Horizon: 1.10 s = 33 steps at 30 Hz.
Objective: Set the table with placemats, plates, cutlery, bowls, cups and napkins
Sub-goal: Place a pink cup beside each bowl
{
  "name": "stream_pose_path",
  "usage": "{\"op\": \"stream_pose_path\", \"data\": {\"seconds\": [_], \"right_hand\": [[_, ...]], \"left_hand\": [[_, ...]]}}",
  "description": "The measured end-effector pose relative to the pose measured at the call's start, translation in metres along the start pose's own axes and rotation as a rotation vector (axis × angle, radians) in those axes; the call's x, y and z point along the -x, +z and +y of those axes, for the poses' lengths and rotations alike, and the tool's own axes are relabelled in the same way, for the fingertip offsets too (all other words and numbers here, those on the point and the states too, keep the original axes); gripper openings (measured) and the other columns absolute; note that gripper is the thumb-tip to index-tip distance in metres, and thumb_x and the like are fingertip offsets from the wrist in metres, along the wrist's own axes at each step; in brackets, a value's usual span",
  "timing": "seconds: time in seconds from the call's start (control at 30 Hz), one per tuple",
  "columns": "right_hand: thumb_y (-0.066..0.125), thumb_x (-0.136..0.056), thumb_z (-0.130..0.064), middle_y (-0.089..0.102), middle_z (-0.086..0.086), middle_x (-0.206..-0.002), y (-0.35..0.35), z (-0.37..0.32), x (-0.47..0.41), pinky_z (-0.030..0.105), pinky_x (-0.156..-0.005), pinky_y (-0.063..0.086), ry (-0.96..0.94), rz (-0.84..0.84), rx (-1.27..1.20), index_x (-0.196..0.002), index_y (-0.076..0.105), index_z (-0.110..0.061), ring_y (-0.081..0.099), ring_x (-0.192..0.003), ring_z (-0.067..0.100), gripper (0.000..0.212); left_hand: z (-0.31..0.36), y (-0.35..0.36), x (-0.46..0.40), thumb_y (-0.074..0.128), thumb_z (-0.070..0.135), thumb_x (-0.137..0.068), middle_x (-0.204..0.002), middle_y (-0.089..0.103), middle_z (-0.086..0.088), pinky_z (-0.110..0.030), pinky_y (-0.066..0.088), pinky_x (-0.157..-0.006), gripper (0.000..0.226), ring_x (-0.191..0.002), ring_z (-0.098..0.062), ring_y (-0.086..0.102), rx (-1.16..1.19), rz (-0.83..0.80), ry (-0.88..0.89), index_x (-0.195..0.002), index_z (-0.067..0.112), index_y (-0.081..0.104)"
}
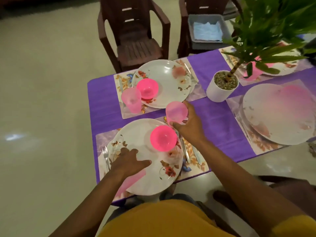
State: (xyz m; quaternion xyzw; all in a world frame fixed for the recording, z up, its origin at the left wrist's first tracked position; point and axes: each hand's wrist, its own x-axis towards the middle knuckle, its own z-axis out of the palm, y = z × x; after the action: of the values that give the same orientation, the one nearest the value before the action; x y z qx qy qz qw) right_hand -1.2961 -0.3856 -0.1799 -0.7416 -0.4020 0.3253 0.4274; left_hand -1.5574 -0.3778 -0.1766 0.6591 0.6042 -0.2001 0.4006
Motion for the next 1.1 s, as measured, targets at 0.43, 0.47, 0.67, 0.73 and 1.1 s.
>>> {"op": "stream_pose_path", "data": {"seconds": [0.43, 0.47, 0.67, 0.73, 1.1], "right_hand": [[0.095, -0.068, -0.038, 0.056, -0.008, -0.133, 0.001, 0.009, -0.006, 0.044, -0.089, 0.058, 0.012, -0.073, 0.059, -0.149, 0.035, -0.032, 0.059, -0.120, 0.021, 0.101], [0.095, -0.065, -0.042, 0.052, -0.003, -0.141, 0.001, 0.009, -0.005, 0.043, -0.090, 0.057, 0.023, -0.061, 0.070, -0.153, 0.030, -0.031, 0.056, -0.126, 0.021, 0.110], [0.086, -0.079, -0.028, 0.017, 0.001, -0.169, -0.014, 0.005, 0.025, 0.053, -0.121, 0.033, 0.068, 0.129, 0.061, -0.163, 0.008, -0.033, 0.021, -0.156, 0.024, 0.115], [0.081, -0.083, -0.022, 0.027, -0.001, -0.164, -0.017, -0.004, 0.041, 0.056, -0.119, 0.035, 0.008, 0.217, 0.064, -0.161, 0.021, -0.032, 0.027, -0.153, 0.024, 0.099], [0.070, -0.096, -0.007, 0.074, -0.019, -0.115, -0.011, -0.072, 0.108, 0.021, -0.083, 0.055, -0.119, -0.404, -0.167, -0.115, 0.075, -0.025, 0.070, -0.107, 0.005, 0.027]], "left_hand": [[-0.005, 0.001, 0.003, 0.071, 0.076, -0.079, -0.160, 0.036, -0.005, -0.047, 0.045, -0.111, 0.090, -0.141, -0.029, 0.044, 0.244, 0.017, -0.062, -0.150, 0.027, 0.047], [-0.006, -0.001, 0.004, 0.071, 0.077, -0.077, -0.153, 0.044, -0.004, -0.045, 0.048, -0.107, 0.086, -0.134, -0.027, 0.049, 0.273, 0.012, -0.064, -0.144, 0.027, 0.052], [-0.003, -0.025, 0.026, 0.067, 0.073, -0.084, -0.115, 0.072, -0.004, -0.039, 0.055, -0.087, 0.059, -0.103, -0.023, 0.068, 0.786, -0.029, 0.023, -0.106, 0.019, 0.074], [-0.003, -0.033, 0.035, 0.071, 0.072, -0.082, -0.112, 0.076, -0.020, -0.060, 0.057, -0.095, 0.064, -0.102, -0.043, 0.073, 1.016, -0.161, 0.009, -0.112, 0.015, 0.072], [0.036, -0.036, 0.043, 0.076, 0.072, -0.079, -0.123, 0.071, -0.025, -0.068, 0.048, -0.105, 0.072, -0.111, -0.045, 0.069, 1.167, -0.301, 0.144, -0.124, 0.016, 0.070]]}}
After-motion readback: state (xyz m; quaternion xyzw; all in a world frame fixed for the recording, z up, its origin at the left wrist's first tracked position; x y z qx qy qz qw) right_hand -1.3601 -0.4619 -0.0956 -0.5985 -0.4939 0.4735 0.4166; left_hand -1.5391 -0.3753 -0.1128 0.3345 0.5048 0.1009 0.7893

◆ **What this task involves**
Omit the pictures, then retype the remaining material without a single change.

◆ **Reply**
Horizon: 1.10 s = 33 steps at 30 Hz.
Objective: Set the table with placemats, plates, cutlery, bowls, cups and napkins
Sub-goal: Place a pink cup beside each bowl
{
  "name": "stream_pose_path",
  "usage": "{\"op\": \"stream_pose_path\", \"data\": {\"seconds\": [_], \"right_hand\": [[_, ...]], \"left_hand\": [[_, ...]]}}",
  "description": "The measured end-effector pose relative to the pose measured at the call's start, translation in metres along the start pose's own axes and rotation as a rotation vector (axis × angle, radians) in those axes; the call's x, y and z point along the -x, +z and +y of those axes, for the poses' lengths and rotations alike, and the tool's own axes are relabelled in the same way, for the fingertip offsets too (all other words and numbers here, those on the point and the states too, keep the original axes); gripper openings (measured) and the other columns absolute; note that gripper is the thumb-tip to index-tip distance in metres, and thumb_x and the like are fingertip offsets from the wrist in metres, along the wrist's own axes at each step; in brackets, a value's usual span",
  "timing": "seconds: time in seconds from the call's start (control at 30 Hz), one per tuple",
  "columns": "right_hand: thumb_y (-0.066..0.125), thumb_x (-0.136..0.056), thumb_z (-0.130..0.064), middle_y (-0.089..0.102), middle_z (-0.086..0.086), middle_x (-0.206..-0.002), y (-0.35..0.35), z (-0.37..0.32), x (-0.47..0.41), pinky_z (-0.030..0.105), pinky_x (-0.156..-0.005), pinky_y (-0.063..0.086), ry (-0.96..0.94), rz (-0.84..0.84), rx (-1.27..1.20), index_x (-0.196..0.002), index_y (-0.076..0.105), index_z (-0.110..0.061), ring_y (-0.081..0.099), ring_x (-0.192..0.003), ring_z (-0.067..0.100), gripper (0.000..0.212); left_hand: z (-0.31..0.36), y (-0.35..0.36), x (-0.46..0.40), thumb_y (-0.074..0.128), thumb_z (-0.070..0.135), thumb_x (-0.137..0.068), middle_x (-0.204..0.002), middle_y (-0.089..0.103), middle_z (-0.086..0.088), pinky_z (-0.110..0.030), pinky_y (-0.066..0.088), pinky_x (-0.157..-0.006), gripper (0.000..0.226), ring_x (-0.191..0.002), ring_z (-0.098..0.062), ring_y (-0.086..0.102), rx (-1.16..1.19), rz (-0.83..0.80), ry (-0.88..0.89), index_x (-0.195..0.002), index_z (-0.067..0.112), index_y (-0.081..0.104)"
}
State: (xyz m; quaternion xyzw; all in a world frame fixed for the recording, z up, its origin at the left wrist's first tracked position; point and axes: each hand's wrist, its own x-axis towards the middle knuckle, its own z-axis out of the palm, y = z × x; after the action: of the values that give the same orientation, the one nearest the value before the action; x y z qx qy qz qw) right_hand -1.2961 -0.3856 -0.1799 -0.7416 -0.4020 0.3253 0.4274; left_hand -1.5574 -0.3778 -0.1766 0.6591 0.6042 -0.2001 0.4006
Motion for the next 1.1 s, as measured, targets at 0.43, 0.47, 0.67, 0.73 and 1.1 s.
>>> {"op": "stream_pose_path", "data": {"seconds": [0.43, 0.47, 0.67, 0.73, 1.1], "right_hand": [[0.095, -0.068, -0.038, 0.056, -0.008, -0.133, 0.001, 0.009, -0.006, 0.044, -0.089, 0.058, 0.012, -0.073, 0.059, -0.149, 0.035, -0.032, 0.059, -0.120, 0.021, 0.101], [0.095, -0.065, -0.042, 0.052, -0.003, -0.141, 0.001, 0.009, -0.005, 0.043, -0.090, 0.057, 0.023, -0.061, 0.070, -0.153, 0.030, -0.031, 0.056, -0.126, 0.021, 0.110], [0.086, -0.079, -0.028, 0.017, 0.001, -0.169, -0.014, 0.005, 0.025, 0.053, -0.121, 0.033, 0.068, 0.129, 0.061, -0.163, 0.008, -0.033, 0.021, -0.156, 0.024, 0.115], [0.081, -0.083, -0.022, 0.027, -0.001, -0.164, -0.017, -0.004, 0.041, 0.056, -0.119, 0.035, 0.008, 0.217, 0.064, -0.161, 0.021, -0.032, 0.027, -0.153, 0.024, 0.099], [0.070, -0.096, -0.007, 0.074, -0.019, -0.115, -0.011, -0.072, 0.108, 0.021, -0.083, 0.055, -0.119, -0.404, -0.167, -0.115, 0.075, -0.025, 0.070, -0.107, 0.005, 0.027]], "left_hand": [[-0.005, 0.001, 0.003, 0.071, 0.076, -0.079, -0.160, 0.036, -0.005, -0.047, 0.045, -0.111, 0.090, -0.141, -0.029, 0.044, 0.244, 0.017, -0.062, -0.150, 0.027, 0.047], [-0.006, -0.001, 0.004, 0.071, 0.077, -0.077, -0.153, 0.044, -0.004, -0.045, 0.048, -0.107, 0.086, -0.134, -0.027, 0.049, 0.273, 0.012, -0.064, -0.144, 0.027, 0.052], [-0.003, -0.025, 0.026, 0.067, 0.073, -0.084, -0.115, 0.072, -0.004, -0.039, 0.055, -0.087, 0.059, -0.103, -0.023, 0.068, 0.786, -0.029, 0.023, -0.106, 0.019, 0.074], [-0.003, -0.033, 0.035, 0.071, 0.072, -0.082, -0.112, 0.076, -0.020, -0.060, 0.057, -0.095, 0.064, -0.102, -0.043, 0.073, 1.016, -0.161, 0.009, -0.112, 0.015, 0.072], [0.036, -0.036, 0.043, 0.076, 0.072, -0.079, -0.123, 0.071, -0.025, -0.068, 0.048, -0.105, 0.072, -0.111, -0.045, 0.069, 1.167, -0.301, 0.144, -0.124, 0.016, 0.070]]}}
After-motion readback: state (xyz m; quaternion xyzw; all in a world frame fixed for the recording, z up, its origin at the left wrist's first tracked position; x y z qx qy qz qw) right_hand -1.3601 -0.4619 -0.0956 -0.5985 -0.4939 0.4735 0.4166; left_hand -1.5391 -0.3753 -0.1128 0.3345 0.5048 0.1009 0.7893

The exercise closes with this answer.